Corrupção? Qualquer idiota sabe que todos os partidos são iguais nesse quesito. Impostos altos? Em um país com tanta pobreza, quem liga para isso, se essas pessoas que mais precisam consideram que suas vidas melhoraram neste governo? Comunismo? Fora os leitores da Veja, quem liga pra isso em 2014? Diminuir o tamanho do Estado? Bem, boa sorte em convencer as classes D e E de que isso é bom para elas.
Um par de meses atrás ouvi um tucano dizendo: "o Haddad aumentou o IPTU dos ricos, e os pobres é que pagam. as lojas dos bairros ricos estão demitindo seus funcionários". Numa frase, a explicitação total da distância entre o discurso oposicionista e o Brasil. Afinal: 1) presume que a política fiscal da maior cidade do país deva ser guiada pelos interesses dos lojistas de classe alta; 2) seguindo o raciocínio, se nas áreas onde o IPTU subiu houve demissões (claro que não há dados dizendo isso, mas sigamos o raciocínio), então nas áreas pobres onde o IPTU diminuiu deveria haver contratações que as compensassem, certo? Não, na cabeça deles pobre não contrata. Só existem empreendedores nos Jardins e a função do governo é ajudá-los para que o Brasil cresça. Boa sorte tentando convencer moradores da periferia das grandes cidades e dos rincões do país de que a vida é assim.

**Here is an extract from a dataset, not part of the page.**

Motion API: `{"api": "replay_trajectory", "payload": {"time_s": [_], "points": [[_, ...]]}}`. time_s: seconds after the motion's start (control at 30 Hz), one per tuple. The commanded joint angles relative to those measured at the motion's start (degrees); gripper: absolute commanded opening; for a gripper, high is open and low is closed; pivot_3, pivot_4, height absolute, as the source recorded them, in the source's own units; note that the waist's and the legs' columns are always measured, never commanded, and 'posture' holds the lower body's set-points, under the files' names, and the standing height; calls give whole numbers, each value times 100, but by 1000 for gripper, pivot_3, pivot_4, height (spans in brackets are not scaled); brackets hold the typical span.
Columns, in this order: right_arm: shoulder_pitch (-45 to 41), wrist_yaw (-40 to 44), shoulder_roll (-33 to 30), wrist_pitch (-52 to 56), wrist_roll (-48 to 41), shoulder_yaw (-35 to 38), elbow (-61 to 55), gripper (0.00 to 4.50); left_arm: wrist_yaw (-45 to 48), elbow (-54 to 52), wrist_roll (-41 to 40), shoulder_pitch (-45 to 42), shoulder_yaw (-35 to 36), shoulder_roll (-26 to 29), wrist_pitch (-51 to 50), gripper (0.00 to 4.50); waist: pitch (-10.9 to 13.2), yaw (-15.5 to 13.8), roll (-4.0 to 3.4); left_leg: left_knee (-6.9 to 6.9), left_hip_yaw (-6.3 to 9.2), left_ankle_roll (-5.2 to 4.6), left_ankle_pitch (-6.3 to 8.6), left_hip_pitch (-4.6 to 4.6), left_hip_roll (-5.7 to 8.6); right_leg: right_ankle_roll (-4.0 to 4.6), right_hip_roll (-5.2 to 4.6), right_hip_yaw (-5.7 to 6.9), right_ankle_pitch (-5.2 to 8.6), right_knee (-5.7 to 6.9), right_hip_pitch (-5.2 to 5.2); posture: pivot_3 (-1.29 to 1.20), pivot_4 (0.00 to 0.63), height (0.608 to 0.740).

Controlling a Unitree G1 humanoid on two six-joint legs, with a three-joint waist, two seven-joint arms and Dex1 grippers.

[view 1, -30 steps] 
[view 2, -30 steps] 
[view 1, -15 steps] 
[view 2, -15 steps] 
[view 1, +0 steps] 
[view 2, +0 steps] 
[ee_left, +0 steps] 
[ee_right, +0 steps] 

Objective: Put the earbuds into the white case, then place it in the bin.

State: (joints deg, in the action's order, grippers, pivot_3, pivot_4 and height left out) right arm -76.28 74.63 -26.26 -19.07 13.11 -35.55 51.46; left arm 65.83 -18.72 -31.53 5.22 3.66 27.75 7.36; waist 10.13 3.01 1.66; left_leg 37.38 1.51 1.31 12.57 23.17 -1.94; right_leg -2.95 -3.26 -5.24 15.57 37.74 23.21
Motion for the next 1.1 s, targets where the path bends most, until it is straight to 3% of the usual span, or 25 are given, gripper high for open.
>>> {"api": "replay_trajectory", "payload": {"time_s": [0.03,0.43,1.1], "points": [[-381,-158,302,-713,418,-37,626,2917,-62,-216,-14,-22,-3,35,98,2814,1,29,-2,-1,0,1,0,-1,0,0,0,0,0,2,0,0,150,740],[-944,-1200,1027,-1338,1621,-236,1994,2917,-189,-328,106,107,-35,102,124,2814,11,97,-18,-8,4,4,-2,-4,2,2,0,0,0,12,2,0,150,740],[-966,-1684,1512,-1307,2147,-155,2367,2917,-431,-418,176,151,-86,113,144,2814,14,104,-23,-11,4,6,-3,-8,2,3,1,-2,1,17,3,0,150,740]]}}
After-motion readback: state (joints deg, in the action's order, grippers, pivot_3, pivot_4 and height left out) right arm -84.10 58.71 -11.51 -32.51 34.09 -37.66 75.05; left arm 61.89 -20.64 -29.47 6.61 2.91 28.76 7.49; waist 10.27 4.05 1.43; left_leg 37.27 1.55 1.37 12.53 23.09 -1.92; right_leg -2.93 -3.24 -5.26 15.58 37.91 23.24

PS: me antecipo dizendo que este não é um post governista falando mal da oposição. se eu fosse tucano o escreveria sem mudar uma vírgula. trato aqui da estratégia e da postura da oposição. e, como democrata que sou (e pra mim isso está acima de preferências político-partidárias), lamento que seja assim. Primeiro porque quanto mais o governo ganhar eleições com facilidade, menos se sentirá cobrado pela sociedade. Em segundo, porque democracia precisa de oposição e alternância de poder. Mas com essa oposição que está aí, esqueçamos isso tudo.